Peter Drier thought he had done his homework regarding his insurance coverage and medical costs prior to a neck surgery to repair herniated disks last December, but an unexpected bill for $117,000 from an assistant surgeon he did not know about was an extremely unpleasant surprise. The New York City bank technology manager was prepared for the bills from the surgeon, the anesthesiologist and the hospital, all of whom were covered “in network” by his insurance and would accept negotiated fees on their charges. However, the assistant surgeon was out of network, and expected to be paid the full amount of his bill.
It is not an uncommon scenario. Medical care, particularly hospitalization, is full of unexpected and unwelcome costs, even if it is for a planned procedure that the patient has carefully researched prior to admission. A hospital stay of several days may involve visits from hospitalists, who are general medical professionals specializing in the care of hospitalized patients, but who bill separately. Depending on the reason for the visit there may be physical or occupational therapists involved. Frequently X-rays or echocardiograms are required, both of which require doctors to interpret them. Blood work or organs removed during surgery, such as an appendix or gall bladder, may be sent to a pathologist.
The additional providers may or may not be part of the patient’s insurance plan, and, particularly if they are contracted with the hospital to provide the service, the patient may have no choice in where the services, and ultimately the billing, come from. Common wording on financial consents typically states something along the lines of “I understand that the physician services I receive (including attending and consulting physicians, surgeons, anesthesiologists, pathologists and radiologists) are usually hired separately and that any attending and consulting providers may bill me separately.”

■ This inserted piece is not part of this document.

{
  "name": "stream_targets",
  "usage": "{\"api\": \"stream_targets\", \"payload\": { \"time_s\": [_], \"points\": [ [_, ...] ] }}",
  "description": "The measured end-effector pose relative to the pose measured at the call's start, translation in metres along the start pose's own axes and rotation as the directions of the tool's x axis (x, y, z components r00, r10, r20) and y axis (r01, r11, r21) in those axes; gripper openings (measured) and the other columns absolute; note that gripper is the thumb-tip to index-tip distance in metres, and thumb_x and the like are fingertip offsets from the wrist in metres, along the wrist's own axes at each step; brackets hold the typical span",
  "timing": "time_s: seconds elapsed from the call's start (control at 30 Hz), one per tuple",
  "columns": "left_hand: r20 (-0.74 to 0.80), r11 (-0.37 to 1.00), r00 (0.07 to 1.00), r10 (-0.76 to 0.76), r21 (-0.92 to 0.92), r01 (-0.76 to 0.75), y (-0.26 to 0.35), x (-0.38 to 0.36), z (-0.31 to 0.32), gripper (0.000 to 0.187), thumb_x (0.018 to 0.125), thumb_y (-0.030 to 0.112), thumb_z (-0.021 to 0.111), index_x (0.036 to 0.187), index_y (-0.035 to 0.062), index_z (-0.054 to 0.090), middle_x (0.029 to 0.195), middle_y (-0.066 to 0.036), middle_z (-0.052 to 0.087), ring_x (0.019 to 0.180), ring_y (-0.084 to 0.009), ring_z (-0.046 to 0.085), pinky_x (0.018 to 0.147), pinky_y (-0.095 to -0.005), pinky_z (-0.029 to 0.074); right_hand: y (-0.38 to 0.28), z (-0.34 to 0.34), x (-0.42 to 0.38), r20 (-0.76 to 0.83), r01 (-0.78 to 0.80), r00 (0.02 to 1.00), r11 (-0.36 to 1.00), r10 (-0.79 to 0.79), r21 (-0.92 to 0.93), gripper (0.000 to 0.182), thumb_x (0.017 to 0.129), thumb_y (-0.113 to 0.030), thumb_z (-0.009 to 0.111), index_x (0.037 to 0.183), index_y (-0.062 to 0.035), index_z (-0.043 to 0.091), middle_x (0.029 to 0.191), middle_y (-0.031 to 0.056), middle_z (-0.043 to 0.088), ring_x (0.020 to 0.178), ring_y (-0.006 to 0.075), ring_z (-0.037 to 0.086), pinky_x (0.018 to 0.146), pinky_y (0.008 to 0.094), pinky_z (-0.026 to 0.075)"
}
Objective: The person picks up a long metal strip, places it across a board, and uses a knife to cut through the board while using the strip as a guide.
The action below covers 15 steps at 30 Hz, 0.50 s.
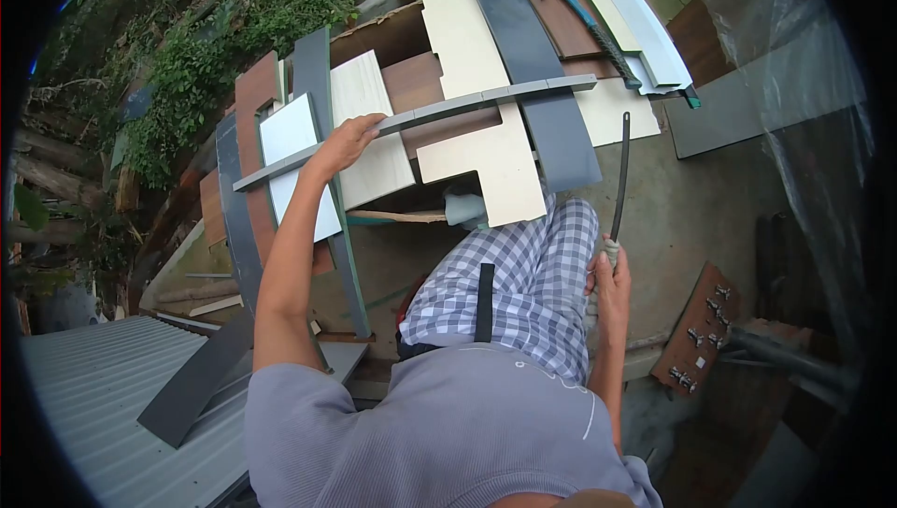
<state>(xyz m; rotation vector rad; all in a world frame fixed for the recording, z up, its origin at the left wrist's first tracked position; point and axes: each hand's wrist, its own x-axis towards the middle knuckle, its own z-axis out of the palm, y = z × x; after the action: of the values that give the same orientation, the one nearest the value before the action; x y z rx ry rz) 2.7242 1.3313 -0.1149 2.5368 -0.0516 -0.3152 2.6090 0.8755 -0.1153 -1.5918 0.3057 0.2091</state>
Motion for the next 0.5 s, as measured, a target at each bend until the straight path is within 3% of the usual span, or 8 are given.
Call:
{"api": "stream_targets", "payload": {
  "time_s": [0.03,0.1,0.23,0.3,0.37,0.43,0.47,0.5],
  "points": [
    [0.0,1.0,1.0,-0.005,-0.001,0.005,0.0,-0.001,0.005,0.036,0.091,0.015,0.048,0.126,0.0048,0.045,0.122,-0.017,0.053,0.113,-0.0302,0.049,0.096,-0.0355,0.036,-0.005,0.003,0.005,0.004,-0.003,1.0,1.0,0.003,-0.002,0.041,0.094,-0.022,0.049,0.128,-0.001,0.042,0.074,0.0009,0.049,0.057,0.0045,0.044,0.048,0.0197,0.04],
    [-0.153,0.928,0.985,0.078,0.372,-0.016,0.006,0.001,0.016,0.044,0.088,0.018,0.052,0.13,0.0098,0.042,0.127,-0.018,0.047,0.115,-0.0362,0.045,0.1,-0.0455,0.033,-0.025,0.009,0.018,0.066,0.054,0.996,0.994,-0.06,0.092,0.049,0.093,-0.024,0.05,0.133,-0.0002,0.035,0.074,0.0014,0.05,0.056,0.0046,0.044,0.048,0.0198,0.04],
    [-0.41,0.922,0.877,0.249,0.379,-0.085,0.069,0.025,0.06,0.058,0.083,0.025,0.061,0.134,0.0116,0.036,0.131,-0.021,0.038,0.121,-0.0386,0.037,0.1,-0.0519,0.027,-0.054,0.04,0.019,-0.002,0.216,0.976,0.971,-0.217,0.104,0.057,0.093,-0.025,0.05,0.138,-0.0013,0.026,0.073,0.0013,0.05,0.055,0.0048,0.044,0.046,0.0193,0.039],
    [-0.424,0.928,0.856,0.295,0.339,-0.151,0.111,0.051,0.085,0.066,0.079,0.029,0.064,0.135,0.0116,0.033,0.133,-0.022,0.035,0.123,-0.0394,0.033,0.099,-0.0554,0.025,-0.023,0.042,0.022,0.095,0.07,0.993,0.996,-0.064,-0.055,0.061,0.093,-0.026,0.05,0.141,-0.0029,0.019,0.076,0.002,0.05,0.057,0.0048,0.045,0.05,0.0198,0.042],
    [-0.444,0.927,0.84,0.312,0.334,-0.168,0.142,0.085,0.102,0.064,0.078,0.031,0.066,0.131,0.0094,0.036,0.13,-0.021,0.036,0.121,-0.0388,0.036,0.097,-0.0582,0.025,-0.01,0.042,0.025,0.08,0.046,0.996,0.98,-0.031,-0.195,0.06,0.093,-0.024,0.048,0.142,-0.0082,0.018,0.091,0.0106,0.058,0.061,0.0134,0.053,0.058,0.028,0.048],
    [-0.465,0.928,0.824,0.324,0.325,-0.182,0.165,0.117,0.11,0.062,0.077,0.031,0.067,0.127,0.0074,0.039,0.126,-0.02,0.039,0.119,-0.0381,0.038,0.096,-0.0578,0.028,-0.022,0.052,0.027,0.002,0.271,0.949,0.813,-0.315,-0.516,0.058,0.093,-0.02,0.047,0.143,-0.0135,0.018,0.117,0.0186,0.055,0.076,0.0259,0.061,0.068,0.0372,0.049],
    [-0.38,0.946,0.898,0.22,0.307,-0.102,0.177,0.13,0.11,0.058,0.075,0.03,0.069,0.121,0.0055,0.043,0.121,-0.019,0.042,0.115,-0.0368,0.04,0.094,-0.0559,0.031,-0.04,0.052,0.022,-0.017,0.131,0.988,0.879,-0.156,-0.459,0.057,0.093,-0.015,0.045,0.143,-0.0177,0.019,0.131,0.0203,0.045,0.094,0.0337,0.059,0.077,0.0403,0.047],
    [-0.285,0.953,0.952,0.114,0.301,-0.024,0.184,0.139,0.112,0.055,0.072,0.029,0.071,0.114,0.0036,0.046,0.116,-0.018,0.045,0.112,-0.0355,0.043,0.091,-0.0541,0.033,-0.04,0.051,0.025,-0.032,0.122,0.987,0.878,-0.154,-0.464,0.057,0.093,-0.015,0.045,0.143,-0.0177,0.019,0.131,0.0203,0.045,0.094,0.0337,0.059,0.077,0.0403,0.047]
  ]
}}
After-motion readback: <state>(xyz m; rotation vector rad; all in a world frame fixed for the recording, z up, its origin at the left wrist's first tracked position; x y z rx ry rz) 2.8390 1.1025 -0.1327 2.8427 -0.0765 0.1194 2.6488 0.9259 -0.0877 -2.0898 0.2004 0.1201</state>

Consents also typically include the statement, “I agree to pay for all services rendered to me without regard to benefit limitations that may be imposed by any insurance carrier, unless prohibited by law or contract.” This becomes a problem for the patient who does not necessarily know who is going to be providing those services, what the costs of those services will be or whether their insurance company will cover them.
It can be virtually impossible to avoid unexpected medical bills, especially when surgery and a hospital stay are required. Even the most health insurance savvy patient has trouble tracking down the information they need, as the pieces to the puzzle they are trying to assemble are held by different entities. The physicians’ surgery coordinator will know who the assistant surgeon is going to be, the expected length of the hospital stay and the cost of the procedure that the physician expects to do, but most likely has no information on the costs from the hospital, outside tests interpretations or other services that will be provided.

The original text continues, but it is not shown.